IRNA earlier reported that two alleged attackers had been detained.

A video distributed to Iranian media showed soldiers crawling on the ground as gunfire rang out.

Iranian Foreign Minister Mohammad Javad Zarif said on Twitter that the attackers were "terrorists recruited, trained, armed, and paid by a foreign regime," but did not elaborate.

He blamed regional countries and their "U.S. masters" for the attack, adding that Iran would respond "swiftly and decisively."

Yaghub Hur Totsari, spokesman for Ahvaz National Resistance, an umbrella group that claims to defend the rights of the Arab minority in Khuzestan Province, told RFE/RL's Radio Farda that the group was responsible for the attack.

Islamic State's Amaq agency also said it carried out the attack, but provided no evidence to back the claim.

The semiofficial ISNA news agency said an unnamed spokesman for the IRGC had blamed Arab nationalists backed by Saudi Arabia for the attack.

Tensions between traditional rivals Iran and Saudi Arabia have increased in recent years, with the two countries supporting opposite sides in wars in Syria and Yemen and rival political parties in Iraq and Lebanon.

Russian President Vladimir Putin expressed condolences to Iran after the attack, saying Moscow was ready to boost joint efforts in the fight against terrorism, RIA Novosti quoted the Kremlin as saying.

Ahvaz is the capital of Iran's oil-rich Khuzestan Province.

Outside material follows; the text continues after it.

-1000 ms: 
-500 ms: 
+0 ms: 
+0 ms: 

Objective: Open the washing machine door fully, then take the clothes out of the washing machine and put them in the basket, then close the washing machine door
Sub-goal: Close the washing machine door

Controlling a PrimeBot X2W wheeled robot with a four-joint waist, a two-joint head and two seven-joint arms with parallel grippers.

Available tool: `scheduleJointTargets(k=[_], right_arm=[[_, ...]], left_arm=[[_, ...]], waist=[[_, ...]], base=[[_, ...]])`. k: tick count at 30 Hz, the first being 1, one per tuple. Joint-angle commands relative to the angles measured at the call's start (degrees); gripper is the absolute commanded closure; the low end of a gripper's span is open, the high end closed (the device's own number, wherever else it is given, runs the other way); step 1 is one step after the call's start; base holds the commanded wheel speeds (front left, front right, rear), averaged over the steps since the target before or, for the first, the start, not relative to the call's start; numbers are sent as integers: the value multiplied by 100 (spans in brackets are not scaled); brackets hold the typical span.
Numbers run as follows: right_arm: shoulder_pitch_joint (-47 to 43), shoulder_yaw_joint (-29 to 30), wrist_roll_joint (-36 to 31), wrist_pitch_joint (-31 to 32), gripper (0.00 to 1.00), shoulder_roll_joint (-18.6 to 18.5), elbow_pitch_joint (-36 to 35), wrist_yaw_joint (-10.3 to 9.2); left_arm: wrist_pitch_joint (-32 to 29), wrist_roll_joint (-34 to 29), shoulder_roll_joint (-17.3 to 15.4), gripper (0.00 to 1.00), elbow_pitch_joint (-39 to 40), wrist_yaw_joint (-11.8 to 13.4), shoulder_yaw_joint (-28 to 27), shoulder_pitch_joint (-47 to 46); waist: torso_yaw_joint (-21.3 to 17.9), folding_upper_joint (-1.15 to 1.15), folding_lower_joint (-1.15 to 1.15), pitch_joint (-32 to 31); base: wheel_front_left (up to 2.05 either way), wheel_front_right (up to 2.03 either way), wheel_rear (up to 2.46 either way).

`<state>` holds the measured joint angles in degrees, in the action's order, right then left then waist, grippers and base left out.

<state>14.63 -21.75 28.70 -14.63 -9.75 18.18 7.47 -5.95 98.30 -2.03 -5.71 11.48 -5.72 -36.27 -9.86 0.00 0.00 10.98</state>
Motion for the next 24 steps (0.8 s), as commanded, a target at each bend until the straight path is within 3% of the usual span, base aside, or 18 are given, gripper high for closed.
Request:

The province in the past has seen Arab separatists attack oil pipelines.

Earlier reports described the attackers as “Takfiri gunmen,” a term used in the past to describe Sunni Muslim militants.

The semiofficial Fars news agency said two gunmen on a motorcycle wearing khaki uniforms carried out the attack.

Attacks on the military are rare in Iran.

Last year, in the first deadly attack claimed by Islamic State in Tehran, 18 people were killed at the parliament and at the mausoleum of Ayatollah Ruhollah Khomeini, the founder and first leader of the Islamic Republic.